**Data for this exercise**:
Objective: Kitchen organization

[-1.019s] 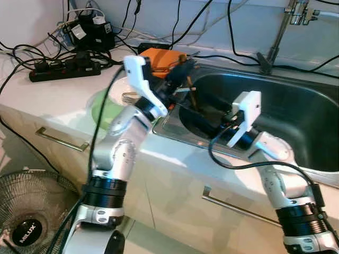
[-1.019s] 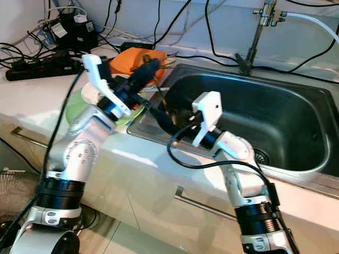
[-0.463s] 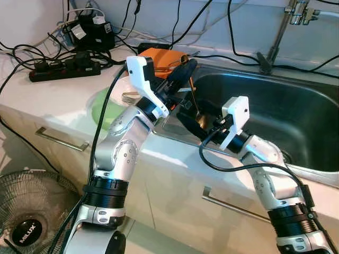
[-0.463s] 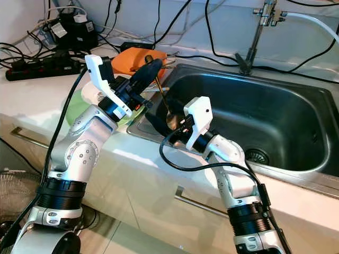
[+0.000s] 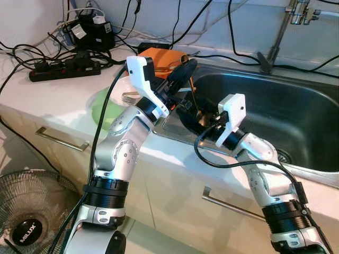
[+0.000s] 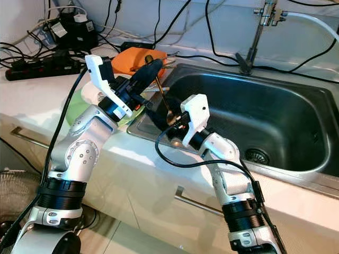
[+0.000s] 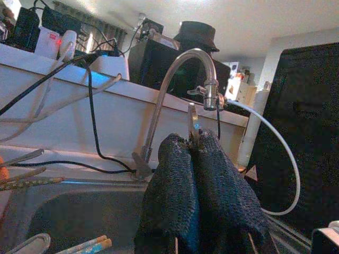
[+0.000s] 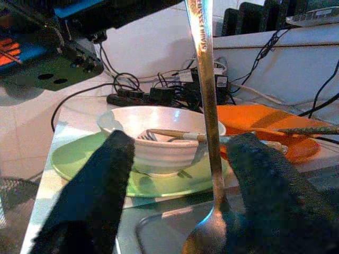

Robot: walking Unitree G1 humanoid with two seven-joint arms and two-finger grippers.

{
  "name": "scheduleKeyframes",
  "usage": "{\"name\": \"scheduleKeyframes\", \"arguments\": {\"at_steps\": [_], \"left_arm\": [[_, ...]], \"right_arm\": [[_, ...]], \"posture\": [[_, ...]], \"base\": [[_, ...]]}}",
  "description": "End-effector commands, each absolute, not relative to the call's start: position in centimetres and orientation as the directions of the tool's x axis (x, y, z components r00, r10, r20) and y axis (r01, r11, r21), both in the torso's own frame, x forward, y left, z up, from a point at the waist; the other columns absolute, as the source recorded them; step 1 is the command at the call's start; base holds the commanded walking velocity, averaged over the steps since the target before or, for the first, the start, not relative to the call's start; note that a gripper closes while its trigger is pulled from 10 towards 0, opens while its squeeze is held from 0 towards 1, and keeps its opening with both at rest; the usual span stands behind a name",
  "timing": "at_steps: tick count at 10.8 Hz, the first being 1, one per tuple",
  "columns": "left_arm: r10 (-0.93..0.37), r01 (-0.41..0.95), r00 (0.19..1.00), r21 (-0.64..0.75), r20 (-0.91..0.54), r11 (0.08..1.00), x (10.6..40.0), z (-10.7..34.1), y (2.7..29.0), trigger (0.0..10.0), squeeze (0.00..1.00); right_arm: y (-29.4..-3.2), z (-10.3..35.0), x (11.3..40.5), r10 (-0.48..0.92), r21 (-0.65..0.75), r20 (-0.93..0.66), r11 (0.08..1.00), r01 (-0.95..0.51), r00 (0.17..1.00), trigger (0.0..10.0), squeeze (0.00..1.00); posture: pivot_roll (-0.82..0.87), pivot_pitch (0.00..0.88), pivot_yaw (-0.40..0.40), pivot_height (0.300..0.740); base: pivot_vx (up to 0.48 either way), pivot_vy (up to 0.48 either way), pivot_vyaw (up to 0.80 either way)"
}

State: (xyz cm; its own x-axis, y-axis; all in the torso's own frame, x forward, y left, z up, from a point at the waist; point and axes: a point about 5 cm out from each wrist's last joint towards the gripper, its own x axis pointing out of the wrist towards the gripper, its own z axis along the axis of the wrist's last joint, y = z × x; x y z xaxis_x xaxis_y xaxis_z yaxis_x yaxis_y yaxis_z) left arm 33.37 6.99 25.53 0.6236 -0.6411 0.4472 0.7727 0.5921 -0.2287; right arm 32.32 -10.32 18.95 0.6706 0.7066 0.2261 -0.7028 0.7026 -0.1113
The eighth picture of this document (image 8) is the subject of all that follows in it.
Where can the black power strip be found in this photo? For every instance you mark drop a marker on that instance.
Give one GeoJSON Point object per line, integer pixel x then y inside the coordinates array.
{"type": "Point", "coordinates": [132, 98]}

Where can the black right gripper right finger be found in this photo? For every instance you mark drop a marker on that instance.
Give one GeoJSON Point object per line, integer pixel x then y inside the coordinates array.
{"type": "Point", "coordinates": [278, 206]}

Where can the mesh floor fan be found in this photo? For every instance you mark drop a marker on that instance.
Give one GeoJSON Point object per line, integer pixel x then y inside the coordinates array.
{"type": "Point", "coordinates": [16, 190]}

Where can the green plate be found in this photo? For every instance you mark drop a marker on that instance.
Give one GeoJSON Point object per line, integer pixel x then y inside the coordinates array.
{"type": "Point", "coordinates": [164, 185]}

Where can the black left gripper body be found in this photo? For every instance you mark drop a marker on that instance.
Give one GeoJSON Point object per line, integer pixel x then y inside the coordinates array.
{"type": "Point", "coordinates": [79, 16]}

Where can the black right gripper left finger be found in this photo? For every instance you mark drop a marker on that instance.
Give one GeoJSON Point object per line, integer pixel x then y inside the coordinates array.
{"type": "Point", "coordinates": [92, 198]}

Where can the white ceramic bowl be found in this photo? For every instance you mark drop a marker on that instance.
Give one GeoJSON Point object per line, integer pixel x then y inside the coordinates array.
{"type": "Point", "coordinates": [164, 156]}

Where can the orange plate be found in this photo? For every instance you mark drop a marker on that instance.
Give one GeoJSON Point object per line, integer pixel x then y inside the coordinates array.
{"type": "Point", "coordinates": [302, 150]}

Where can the stainless steel sink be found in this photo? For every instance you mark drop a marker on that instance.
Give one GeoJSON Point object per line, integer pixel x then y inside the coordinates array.
{"type": "Point", "coordinates": [164, 232]}

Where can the orange bowl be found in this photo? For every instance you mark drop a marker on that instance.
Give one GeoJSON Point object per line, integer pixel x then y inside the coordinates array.
{"type": "Point", "coordinates": [251, 116]}

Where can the black power adapter block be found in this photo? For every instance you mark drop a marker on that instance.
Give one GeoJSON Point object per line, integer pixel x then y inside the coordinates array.
{"type": "Point", "coordinates": [221, 81]}

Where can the stainless steel spoon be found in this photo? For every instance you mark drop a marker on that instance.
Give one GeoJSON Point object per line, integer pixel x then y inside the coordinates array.
{"type": "Point", "coordinates": [210, 119]}

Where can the grey flat device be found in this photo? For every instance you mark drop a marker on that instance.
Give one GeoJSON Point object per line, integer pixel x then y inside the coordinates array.
{"type": "Point", "coordinates": [312, 16]}

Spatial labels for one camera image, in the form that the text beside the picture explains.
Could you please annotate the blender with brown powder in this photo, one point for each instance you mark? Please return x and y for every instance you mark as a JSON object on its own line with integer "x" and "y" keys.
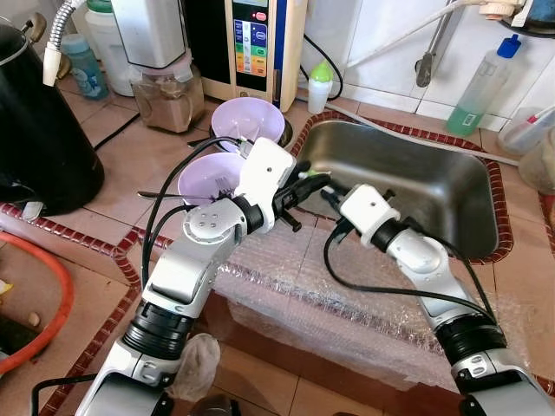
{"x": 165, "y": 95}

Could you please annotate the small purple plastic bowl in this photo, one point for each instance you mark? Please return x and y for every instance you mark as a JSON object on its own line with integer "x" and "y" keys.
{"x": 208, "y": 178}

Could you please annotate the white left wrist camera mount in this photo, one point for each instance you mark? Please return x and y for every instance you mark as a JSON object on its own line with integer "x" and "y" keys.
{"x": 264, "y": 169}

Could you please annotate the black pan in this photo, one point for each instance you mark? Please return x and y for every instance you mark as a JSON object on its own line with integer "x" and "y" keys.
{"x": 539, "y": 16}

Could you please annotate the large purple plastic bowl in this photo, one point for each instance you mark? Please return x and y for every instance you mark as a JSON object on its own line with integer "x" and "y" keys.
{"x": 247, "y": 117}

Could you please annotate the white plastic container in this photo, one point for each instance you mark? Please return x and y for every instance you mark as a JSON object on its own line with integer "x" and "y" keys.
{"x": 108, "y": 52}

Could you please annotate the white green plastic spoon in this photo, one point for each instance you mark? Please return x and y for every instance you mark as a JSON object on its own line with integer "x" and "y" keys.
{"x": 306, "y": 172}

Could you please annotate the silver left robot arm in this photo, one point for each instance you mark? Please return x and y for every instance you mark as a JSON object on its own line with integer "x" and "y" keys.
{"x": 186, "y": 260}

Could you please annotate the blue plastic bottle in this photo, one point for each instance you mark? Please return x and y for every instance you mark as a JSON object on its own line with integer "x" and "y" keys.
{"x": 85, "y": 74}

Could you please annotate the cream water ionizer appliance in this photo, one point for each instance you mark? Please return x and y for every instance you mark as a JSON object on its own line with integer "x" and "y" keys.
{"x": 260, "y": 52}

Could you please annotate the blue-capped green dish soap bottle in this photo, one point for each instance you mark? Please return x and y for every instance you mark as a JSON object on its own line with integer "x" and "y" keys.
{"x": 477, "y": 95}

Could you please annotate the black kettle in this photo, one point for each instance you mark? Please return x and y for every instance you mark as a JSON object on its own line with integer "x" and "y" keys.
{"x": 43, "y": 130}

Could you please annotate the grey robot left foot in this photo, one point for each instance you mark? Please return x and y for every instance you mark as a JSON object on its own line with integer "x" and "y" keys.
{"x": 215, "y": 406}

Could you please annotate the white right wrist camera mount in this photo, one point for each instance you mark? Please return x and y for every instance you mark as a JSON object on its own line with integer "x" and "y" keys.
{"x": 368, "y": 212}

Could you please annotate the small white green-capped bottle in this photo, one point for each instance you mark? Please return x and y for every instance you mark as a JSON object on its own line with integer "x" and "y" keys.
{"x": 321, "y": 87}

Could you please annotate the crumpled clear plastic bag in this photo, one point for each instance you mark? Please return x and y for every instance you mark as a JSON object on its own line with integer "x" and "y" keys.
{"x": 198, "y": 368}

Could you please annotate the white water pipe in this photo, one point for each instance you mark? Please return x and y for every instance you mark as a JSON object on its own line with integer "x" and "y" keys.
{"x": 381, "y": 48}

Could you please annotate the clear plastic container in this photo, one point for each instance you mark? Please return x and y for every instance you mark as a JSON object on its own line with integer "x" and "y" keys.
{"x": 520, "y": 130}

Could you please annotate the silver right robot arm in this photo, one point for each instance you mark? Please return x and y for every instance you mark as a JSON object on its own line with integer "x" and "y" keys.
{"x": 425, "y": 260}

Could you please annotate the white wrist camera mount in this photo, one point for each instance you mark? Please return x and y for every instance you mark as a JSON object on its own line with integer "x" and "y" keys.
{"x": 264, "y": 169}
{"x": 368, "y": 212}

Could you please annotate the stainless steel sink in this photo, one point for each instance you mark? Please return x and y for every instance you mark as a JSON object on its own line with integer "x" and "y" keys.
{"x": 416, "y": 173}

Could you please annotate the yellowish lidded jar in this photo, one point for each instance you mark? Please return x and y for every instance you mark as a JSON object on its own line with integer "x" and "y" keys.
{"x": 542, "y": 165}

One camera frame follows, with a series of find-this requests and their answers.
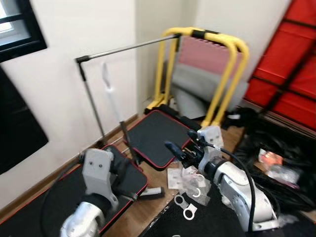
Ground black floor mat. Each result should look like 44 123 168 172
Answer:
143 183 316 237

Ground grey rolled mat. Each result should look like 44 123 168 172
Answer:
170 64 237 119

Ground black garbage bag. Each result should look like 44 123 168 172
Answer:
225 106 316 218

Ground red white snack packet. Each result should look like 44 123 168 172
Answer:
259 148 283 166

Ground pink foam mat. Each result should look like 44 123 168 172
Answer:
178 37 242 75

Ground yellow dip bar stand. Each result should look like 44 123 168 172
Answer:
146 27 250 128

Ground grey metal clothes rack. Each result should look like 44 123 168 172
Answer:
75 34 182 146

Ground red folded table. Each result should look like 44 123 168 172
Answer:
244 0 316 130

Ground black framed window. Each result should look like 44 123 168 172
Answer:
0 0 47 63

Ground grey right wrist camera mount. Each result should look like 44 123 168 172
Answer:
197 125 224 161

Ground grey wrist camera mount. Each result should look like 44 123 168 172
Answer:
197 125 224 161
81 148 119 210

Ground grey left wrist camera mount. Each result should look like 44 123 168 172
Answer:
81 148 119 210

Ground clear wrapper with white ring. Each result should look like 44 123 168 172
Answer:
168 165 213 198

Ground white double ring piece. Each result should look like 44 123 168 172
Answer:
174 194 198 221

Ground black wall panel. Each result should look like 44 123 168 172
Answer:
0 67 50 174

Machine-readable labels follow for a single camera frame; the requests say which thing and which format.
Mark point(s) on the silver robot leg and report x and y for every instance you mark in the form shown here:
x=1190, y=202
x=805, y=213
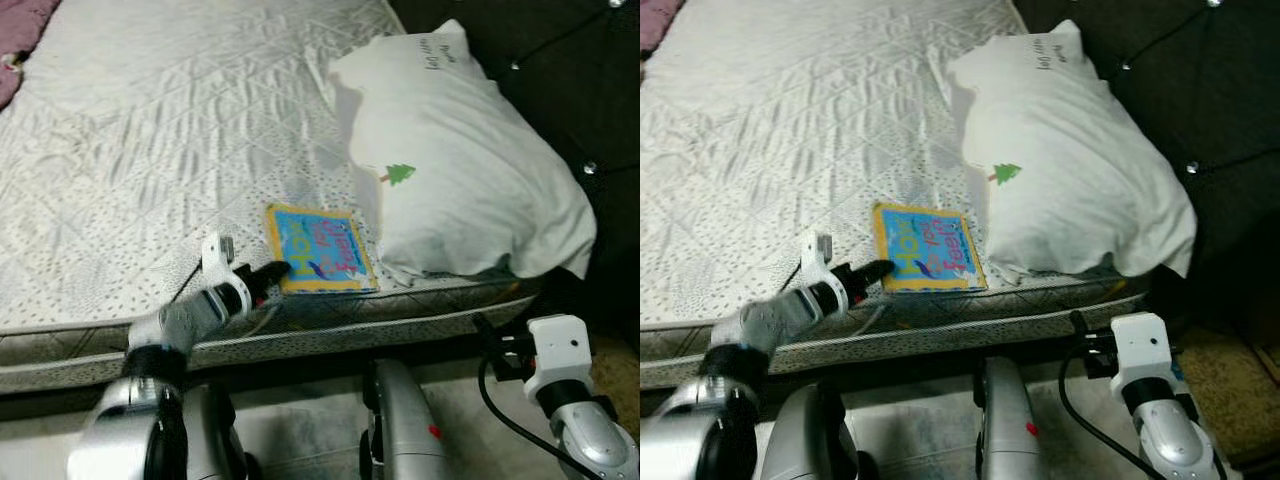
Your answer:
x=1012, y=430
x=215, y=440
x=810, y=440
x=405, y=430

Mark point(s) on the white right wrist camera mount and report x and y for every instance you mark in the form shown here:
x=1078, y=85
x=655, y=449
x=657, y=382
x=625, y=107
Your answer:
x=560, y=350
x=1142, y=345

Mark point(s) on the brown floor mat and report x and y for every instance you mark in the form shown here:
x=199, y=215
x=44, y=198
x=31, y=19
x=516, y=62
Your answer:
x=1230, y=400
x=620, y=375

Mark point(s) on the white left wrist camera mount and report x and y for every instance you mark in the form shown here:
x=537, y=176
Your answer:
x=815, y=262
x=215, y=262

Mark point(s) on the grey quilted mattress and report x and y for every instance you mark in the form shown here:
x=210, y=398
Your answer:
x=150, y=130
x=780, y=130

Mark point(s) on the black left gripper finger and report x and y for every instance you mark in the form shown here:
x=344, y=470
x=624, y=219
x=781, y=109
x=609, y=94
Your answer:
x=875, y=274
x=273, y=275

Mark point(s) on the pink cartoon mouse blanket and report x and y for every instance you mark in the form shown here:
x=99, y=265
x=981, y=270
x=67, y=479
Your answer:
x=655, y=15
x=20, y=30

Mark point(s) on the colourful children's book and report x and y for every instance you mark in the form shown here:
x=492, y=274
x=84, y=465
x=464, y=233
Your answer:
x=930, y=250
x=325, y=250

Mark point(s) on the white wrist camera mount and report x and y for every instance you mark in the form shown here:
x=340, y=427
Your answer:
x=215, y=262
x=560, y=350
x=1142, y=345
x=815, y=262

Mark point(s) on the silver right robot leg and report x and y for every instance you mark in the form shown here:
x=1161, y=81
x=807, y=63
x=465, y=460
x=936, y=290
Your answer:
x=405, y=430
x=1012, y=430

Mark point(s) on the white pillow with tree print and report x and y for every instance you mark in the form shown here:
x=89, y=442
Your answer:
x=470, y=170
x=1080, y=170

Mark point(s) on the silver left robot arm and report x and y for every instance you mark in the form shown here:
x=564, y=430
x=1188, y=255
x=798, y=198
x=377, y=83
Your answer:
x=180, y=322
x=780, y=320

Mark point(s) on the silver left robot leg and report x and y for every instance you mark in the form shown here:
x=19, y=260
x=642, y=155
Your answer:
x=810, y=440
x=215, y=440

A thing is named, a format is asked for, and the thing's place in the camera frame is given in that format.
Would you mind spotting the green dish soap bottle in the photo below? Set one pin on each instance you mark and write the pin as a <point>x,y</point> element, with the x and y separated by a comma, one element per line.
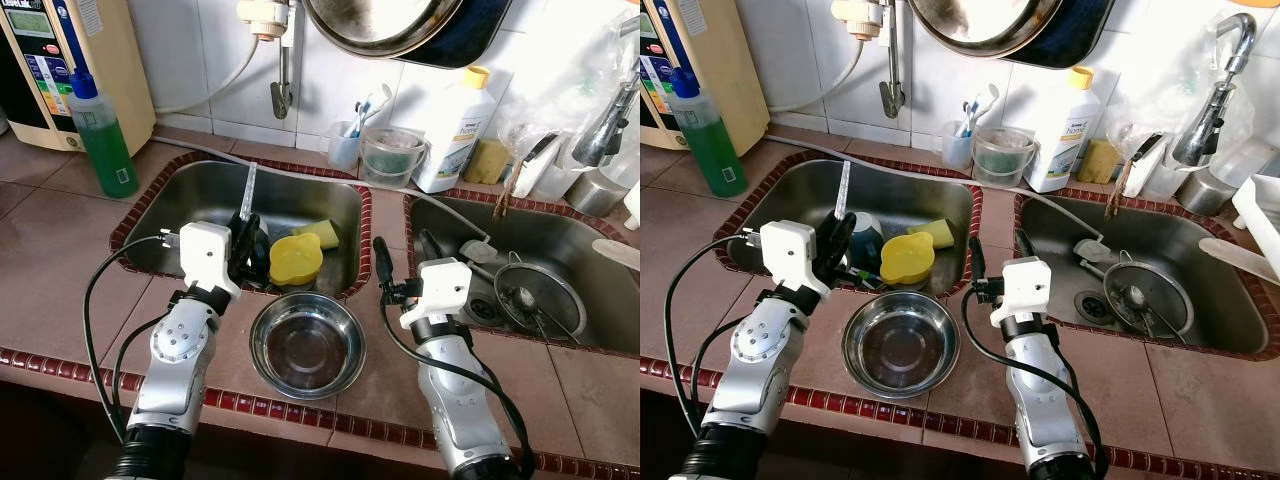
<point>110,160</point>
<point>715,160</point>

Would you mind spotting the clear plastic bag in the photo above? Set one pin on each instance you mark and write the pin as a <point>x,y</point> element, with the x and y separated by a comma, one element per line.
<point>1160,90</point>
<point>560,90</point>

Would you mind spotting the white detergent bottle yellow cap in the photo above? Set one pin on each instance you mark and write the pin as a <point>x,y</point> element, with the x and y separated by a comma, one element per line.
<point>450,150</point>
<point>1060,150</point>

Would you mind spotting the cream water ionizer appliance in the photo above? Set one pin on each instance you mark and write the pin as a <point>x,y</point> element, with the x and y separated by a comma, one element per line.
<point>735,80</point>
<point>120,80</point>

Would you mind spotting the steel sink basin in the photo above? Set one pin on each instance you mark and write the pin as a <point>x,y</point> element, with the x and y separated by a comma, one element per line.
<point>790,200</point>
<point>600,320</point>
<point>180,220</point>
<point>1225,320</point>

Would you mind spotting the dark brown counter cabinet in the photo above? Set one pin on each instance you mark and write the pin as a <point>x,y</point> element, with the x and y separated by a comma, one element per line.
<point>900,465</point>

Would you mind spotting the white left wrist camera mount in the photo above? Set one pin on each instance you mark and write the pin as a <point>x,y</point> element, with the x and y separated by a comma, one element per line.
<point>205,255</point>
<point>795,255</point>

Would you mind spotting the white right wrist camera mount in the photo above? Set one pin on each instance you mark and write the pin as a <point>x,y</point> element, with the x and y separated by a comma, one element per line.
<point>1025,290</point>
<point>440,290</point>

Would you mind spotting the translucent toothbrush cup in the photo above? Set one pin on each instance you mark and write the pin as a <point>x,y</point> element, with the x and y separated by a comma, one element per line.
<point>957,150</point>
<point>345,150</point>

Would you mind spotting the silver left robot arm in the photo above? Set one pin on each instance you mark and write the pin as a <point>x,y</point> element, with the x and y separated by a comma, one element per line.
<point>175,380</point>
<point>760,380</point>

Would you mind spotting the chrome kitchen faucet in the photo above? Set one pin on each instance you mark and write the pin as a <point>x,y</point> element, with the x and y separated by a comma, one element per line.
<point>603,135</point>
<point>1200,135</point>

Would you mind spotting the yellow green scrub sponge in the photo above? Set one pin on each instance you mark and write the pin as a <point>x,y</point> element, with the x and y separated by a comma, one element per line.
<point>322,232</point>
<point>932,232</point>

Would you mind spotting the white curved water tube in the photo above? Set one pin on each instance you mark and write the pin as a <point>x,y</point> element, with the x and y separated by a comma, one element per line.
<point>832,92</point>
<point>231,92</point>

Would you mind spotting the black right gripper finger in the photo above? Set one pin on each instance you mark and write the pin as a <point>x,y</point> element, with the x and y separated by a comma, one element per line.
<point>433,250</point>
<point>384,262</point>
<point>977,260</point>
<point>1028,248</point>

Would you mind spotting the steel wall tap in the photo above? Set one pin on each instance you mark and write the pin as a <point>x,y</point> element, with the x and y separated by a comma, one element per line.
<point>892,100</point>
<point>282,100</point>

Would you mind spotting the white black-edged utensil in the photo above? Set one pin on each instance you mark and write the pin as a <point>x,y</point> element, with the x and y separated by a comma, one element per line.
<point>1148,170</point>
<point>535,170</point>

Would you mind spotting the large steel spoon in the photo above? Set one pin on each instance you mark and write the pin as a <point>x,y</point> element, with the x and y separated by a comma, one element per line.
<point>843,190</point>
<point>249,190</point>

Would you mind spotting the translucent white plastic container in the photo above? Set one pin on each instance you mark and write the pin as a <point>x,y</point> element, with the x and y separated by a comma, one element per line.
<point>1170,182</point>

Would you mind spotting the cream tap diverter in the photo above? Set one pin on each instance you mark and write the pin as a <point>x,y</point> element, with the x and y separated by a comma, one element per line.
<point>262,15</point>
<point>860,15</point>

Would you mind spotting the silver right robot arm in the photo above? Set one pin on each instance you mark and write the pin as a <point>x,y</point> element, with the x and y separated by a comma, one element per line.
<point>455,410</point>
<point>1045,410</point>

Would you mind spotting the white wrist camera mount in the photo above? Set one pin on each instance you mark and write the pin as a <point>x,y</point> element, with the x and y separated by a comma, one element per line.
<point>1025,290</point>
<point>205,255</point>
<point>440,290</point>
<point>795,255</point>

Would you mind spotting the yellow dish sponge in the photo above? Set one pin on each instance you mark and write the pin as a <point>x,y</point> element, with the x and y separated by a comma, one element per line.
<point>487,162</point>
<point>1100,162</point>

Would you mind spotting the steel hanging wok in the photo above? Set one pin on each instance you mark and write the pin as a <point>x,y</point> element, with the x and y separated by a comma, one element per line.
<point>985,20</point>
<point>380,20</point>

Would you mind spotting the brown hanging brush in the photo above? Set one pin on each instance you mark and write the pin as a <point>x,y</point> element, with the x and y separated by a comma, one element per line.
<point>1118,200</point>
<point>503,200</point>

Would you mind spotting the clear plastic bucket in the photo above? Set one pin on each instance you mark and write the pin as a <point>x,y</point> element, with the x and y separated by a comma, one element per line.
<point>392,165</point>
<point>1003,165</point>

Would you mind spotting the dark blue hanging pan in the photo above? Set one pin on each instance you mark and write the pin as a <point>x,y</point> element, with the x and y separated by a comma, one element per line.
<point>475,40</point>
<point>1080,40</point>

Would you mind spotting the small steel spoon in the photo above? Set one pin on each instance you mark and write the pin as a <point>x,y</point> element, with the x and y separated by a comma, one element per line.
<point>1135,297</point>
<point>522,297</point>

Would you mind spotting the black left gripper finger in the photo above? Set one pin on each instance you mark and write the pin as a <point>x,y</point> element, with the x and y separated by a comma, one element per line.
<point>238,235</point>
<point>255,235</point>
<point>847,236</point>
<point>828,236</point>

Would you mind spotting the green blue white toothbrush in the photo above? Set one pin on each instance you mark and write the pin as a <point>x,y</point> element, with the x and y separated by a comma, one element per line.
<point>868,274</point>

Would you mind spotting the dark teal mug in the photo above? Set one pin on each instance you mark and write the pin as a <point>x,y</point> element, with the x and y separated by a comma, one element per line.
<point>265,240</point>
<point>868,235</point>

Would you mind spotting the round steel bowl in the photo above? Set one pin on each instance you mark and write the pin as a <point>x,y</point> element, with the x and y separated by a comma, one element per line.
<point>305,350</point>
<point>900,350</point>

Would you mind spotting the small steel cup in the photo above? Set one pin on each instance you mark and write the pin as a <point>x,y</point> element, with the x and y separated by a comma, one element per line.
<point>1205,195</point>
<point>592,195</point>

**Task prompt**:
Which lines in the material above include the string "image"? Pull them out.

**Output for this task**:
The eighth picture of this document (image 8) is the subject of all that follows in it.
Spatial labels for one camera image, in the form that the text beside the picture explains.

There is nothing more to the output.